In private life, Gibbons has worked as a clerk and as a swimming instructor for disabled children. In the early 1990s, she worked at an anti-abortion pregnancy centre. She was educated at a community college and later attended York University, although she left its social work program for ideological reasons.

Gibbons was profiled in a 1996 Toronto Star article, which described her as having spent thirty-two months in jail since 1989 for taking part in illegal protests. The article noted that she had obstructed police and disobeyed court orders, and that she sometimes carried a plastic replica of a human fetus outside abortion clinics. A 1997 article in The Globe and Mail noted that Gibbons would usually resume her illegal protests within days of being released, leading each time to another arrest and conviction. Gibbons has described herself as a political prisoner and has described abortion as "a crisis as much as black slavery was."

She ran in the 1993 federal election as a candidate of Ken Campbell's Christian Freedom Party of Canada, which did not field enough candidates to receive official party status. She was in prison at the time of the election; an advertisement in the Toronto Star newspaper paid for by Campbell described her as a prisoner of conscience. In 1995, she ran as an independent. In 2014, Gibbons is running in the Ontario riding of Trinity-Spadina in a federal byelection, though under her present legal name of Linda Groce.

A June 2010 article in the National Post described Gibbons as once again awaiting trial for protesting outside an abortion centre in violation of an injunction.

Electoral record (partial)
| Election | Division | Party | Votes | % | Place | Winner |
|---|---|---|---|---|---|---|
| 1993 federal | N/A (Christian Freedom) | Rosedale | 214 | 0.39 | 8/10 | Bill Graham, Liberal |
| 1995 provincial | Independent | St. George—St. David | 326 | 1.04 | 4/7 | Al Leach, Progressive Conservative |
| 2014 federal by-election | N/A (Christian Heritage) | Trinity-Spadina |  |  |  |  |

===Windsor—Sandwich: Christine Wilson===

Wilson is a longtime anti-poverty activist in Windsor. She challenged as an independent from the left in the 1995 election.

Her early life was marked by tragedy and she was forced onto the streets for survival.
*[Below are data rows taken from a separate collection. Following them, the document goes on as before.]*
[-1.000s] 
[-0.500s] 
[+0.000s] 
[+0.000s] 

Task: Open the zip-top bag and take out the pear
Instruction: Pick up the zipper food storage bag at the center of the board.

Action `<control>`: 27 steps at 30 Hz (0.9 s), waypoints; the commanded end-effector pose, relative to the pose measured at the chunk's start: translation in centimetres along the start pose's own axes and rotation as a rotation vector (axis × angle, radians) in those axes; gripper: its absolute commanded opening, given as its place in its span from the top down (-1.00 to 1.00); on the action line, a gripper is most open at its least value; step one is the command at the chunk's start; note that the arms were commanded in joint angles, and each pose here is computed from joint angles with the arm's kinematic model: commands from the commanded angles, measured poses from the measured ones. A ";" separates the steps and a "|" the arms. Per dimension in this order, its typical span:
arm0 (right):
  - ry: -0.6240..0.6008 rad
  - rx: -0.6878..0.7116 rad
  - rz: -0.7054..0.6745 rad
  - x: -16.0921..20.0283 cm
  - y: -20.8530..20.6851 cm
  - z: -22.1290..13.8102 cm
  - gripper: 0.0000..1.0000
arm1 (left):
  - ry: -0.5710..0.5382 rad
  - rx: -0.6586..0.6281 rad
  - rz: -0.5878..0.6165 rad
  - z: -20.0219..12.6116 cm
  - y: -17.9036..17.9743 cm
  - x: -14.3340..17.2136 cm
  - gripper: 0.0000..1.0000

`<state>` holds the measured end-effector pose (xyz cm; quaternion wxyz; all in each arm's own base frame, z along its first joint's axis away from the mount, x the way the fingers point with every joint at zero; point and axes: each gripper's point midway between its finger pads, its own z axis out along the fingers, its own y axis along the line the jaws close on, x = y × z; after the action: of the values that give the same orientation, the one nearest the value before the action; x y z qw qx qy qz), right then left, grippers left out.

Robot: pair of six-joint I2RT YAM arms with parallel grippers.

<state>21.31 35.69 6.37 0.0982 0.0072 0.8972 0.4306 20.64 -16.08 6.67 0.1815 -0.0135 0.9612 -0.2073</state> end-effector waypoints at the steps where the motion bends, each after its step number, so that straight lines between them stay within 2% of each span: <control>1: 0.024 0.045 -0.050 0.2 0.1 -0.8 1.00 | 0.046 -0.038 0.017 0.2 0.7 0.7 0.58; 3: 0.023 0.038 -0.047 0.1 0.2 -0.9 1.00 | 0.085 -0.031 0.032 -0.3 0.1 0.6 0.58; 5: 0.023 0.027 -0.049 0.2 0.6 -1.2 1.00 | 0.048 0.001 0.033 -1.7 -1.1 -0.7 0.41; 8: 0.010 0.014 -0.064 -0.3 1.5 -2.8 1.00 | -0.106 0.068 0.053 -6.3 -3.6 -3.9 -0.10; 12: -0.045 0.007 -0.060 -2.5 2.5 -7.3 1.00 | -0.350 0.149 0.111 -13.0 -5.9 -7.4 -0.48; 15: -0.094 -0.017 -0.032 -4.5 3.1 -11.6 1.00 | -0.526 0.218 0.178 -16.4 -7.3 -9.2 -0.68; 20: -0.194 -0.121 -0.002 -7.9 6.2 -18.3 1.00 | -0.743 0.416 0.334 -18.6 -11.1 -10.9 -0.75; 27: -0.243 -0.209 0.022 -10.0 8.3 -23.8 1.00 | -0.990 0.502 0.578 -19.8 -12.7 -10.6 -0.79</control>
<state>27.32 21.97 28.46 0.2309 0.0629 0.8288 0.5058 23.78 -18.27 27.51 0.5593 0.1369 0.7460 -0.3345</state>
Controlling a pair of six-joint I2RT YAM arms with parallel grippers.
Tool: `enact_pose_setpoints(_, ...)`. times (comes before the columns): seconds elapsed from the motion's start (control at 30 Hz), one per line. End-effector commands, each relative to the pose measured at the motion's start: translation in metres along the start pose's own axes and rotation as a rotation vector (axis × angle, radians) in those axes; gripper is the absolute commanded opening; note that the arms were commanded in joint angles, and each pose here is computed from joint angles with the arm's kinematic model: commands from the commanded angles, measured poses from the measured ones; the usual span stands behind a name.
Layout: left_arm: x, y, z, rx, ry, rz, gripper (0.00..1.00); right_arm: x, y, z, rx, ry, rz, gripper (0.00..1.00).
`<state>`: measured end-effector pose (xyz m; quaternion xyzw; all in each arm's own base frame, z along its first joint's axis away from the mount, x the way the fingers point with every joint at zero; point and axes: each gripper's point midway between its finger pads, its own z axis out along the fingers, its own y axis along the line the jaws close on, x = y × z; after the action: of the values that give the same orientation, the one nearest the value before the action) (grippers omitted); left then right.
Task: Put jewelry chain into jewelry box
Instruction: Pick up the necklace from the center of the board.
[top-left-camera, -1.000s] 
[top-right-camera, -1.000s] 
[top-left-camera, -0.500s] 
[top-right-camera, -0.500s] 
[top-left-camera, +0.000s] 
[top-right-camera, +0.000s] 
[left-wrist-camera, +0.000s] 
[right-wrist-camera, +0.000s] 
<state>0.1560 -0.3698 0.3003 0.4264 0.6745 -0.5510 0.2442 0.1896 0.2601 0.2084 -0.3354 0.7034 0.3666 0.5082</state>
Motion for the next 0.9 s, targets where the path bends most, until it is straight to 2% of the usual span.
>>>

She was able to attend St. Clair College at age sixteen after a welfare administrator waved the standard age requirements (Windsor Star, 30 March 2001). Wilson first gained local prominence after singing at a 1994 anti-poverty rally in Windsor (Windsor Star, 3 December 1994).

Wilson was 38 years old at the time of the provincial election. She was also active in Windsor Coalition Against Poverty and the Ontario Coalition for Social Justice. She opposed cuts to welfare payments, and argued that the city's casino revenues should be used to improve the city's bus system. Wilson was quoted as saying, "I believe as an independent we are free to vote as people ask us to vote. Parties constrict the way we (MPs) vote and as an independent I can't be quieted by a party". (Windsor Star, 8 May 1995)

She received 410 votes (1.62%), finishing fifth against Liberal candidate Sandra Pupatello.

Wilson spoke out against the province's decision to lift rent controls in 1996, referring to the decision as a "moral crime" (Windsor Star, 7 September 1996). She became the administrator of Windsor Essex Low Income Families Together (WELIFT) (Windsor Star, 24 August 1998). In 1999 she started the Street Help / Unit 7 homeless outreach program. In recent years, Street Help has suffered financial difficulties (Windsor Star, 22 December 2004).

Wilson campaigned for the Windsor City Council in 2000, and finished fifth in Ward Three with 1,361 votes.

In June 2014 Street Help/Unit 7 homeless program was incorporated as a Canadian Charity under the name Street Help Homeless Centre Of Windsor.

Christine continues as the volunteer Administrator. She married Ernest Barry Furlonger on August 6, 2008 and now goes by the name Christine Wilson-Furlonger. Christine's husband works alongside her as a volunteer fundraiser for the agency.

==post-election==

===York South by-election, May 23, 1996: David Milne===

Milne is not to be confused with the famous artist David Milne, nor with a Canadian professor of the same name. It is not clear what ideology or cause Milne represented. He received 151 votes (0.76%), finishing fourth against Liberal candidate Gerard Kennedy.